Like in any other organization, enduring differences form the face of the Army. Differences may result from internal and external conflicts in an organization. In essence, even the generals in the US army disagree on the attack and defense strategies to use. However, it is important to note that the political frame emphasizes the importance of tactics and strategy (Bolman & Deal, 1991). Enduring differences have benefits as well as costs. For instance, poor management of differences can result in infighting and destructive power struggles. However, when handled properly, the differences can stimulate innovation and creativity, making the Army to deliver. Moreover, external differences prepare the Army well, particularly in the formation of strategic alliances and coalitions. Largely, the US army experiences internal and external differences that might result in destructive conflicts or innovation and creativity.

Consequences and Outcomes 

The three political behaviors identified above can lead to negative or positive in the immediate and long-term. In the short-term, for instance, the US army can lose or gain a strategic position due to coalition and barraging power. The Army engages in short-term and long-term conflicts.
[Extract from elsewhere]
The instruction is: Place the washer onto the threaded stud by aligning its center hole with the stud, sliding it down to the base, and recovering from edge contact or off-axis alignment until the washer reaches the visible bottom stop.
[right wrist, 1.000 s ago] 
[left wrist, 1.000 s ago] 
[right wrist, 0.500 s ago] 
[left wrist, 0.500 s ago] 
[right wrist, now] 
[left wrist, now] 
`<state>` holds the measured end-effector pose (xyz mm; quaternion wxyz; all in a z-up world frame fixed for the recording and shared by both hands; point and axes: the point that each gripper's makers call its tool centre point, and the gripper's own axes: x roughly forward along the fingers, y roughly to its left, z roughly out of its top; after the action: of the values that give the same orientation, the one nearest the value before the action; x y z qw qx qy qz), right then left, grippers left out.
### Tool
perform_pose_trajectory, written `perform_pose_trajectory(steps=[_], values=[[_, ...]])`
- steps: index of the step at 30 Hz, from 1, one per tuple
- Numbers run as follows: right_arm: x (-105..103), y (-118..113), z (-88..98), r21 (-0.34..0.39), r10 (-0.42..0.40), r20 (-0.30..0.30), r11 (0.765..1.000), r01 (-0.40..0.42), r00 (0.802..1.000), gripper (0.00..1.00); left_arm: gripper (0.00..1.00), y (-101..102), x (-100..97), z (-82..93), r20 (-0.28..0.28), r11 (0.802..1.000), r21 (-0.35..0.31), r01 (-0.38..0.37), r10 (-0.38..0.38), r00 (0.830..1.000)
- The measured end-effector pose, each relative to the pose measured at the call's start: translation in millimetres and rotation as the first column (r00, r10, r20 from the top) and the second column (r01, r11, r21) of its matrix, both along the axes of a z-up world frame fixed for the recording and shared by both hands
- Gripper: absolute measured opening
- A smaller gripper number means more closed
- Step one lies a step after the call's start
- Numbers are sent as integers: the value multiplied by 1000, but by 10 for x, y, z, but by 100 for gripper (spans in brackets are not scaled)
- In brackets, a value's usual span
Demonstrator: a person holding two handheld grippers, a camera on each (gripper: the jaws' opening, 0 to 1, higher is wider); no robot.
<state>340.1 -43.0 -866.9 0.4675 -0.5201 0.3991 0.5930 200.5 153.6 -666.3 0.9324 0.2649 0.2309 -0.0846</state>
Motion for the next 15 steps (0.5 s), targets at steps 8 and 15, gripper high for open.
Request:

However, the Army tends to focus on long-term strategy. As noted earlier, the future winning future would greatly depend on coalitions, alliances, and enduring differences (Jacobs, n.d.).

In terms of coalitions, the US army needs to enter into alliances that will strengthen its capabilities. Withdrawing from strategic collations such as NATO can save considerable military resources (Benitez, 2019). However, in the long-term, the US army can lose its strategic position if it does form coalitions with allies. Moreover, negations are vital for the Army short-term and long-term strategic positions such as the Middle East and Asia. In the short-term, negations are crucial in accessing vital information. In the long-term, negations will help the Army win future wars. Differences can result in negative short-term and long-term consequences and outcomes if not handled well. In the short-term, for instance, the US army can lose major strategic allies if it withdraws from coalitions due to differences. In the long-term, the Army will lose its cutting edge in winning future wars.

Overall, political behaviors can result in negative and positive consequences and outcomes. Foreign policies have a considerable impact on the US army plays its politics. Favorable policies allow the Army to have the upper hand in negations and the formation of coalitions. The Army needs to consider both the negative and positive outcomes before forming alliances or withdrawing from one.

References 

Benitez, J. (2019). US NATO Policy in the Age of Trump: Controversy and Consistency.  Fletcher F. World Aff. 43 , 179.

Bolman, L. G. & Deal, T. E. (2003). Reframing organizations: artistry, choice, and leadership (3rd ed.). San Francisco: John Wiley.

Hogan, R.L. (n.d). Chapter 9: Power, conflict, and coalitions . Eastern Illinois University. Retrieved on May 12, 2014 from http://www.eiu.edu/~lhogan/Bolman%20&%20Deal%20ch09.ppt   

Jacobs, R.M. (n.d.). Theories of practice: The political frame. Villanova University. Retrieved on May 1, 2014 from http://www83.homepage.villanova.edu/richard.jacobs/MPA%208002/Powerpoint/8002%20MPA/political.ppt 

The US Army Command Structure . (n.d.). Organization | The United States Army.  https://www.army.mil/organization/ 

Walker, A. (2019, March 6).  Army uses rapid acquisition to deliver coalition network enclaves . www.army.mil.  https://www.army.mil/article/218179/army_uses_rapid_acquisition_to_deliver_coalition_network_enclaves 

Weiss, J., Donigian, A., & Hughes, J. (2010). Extreme negotiations.  Harvard Business Review 88 (11), 66-75.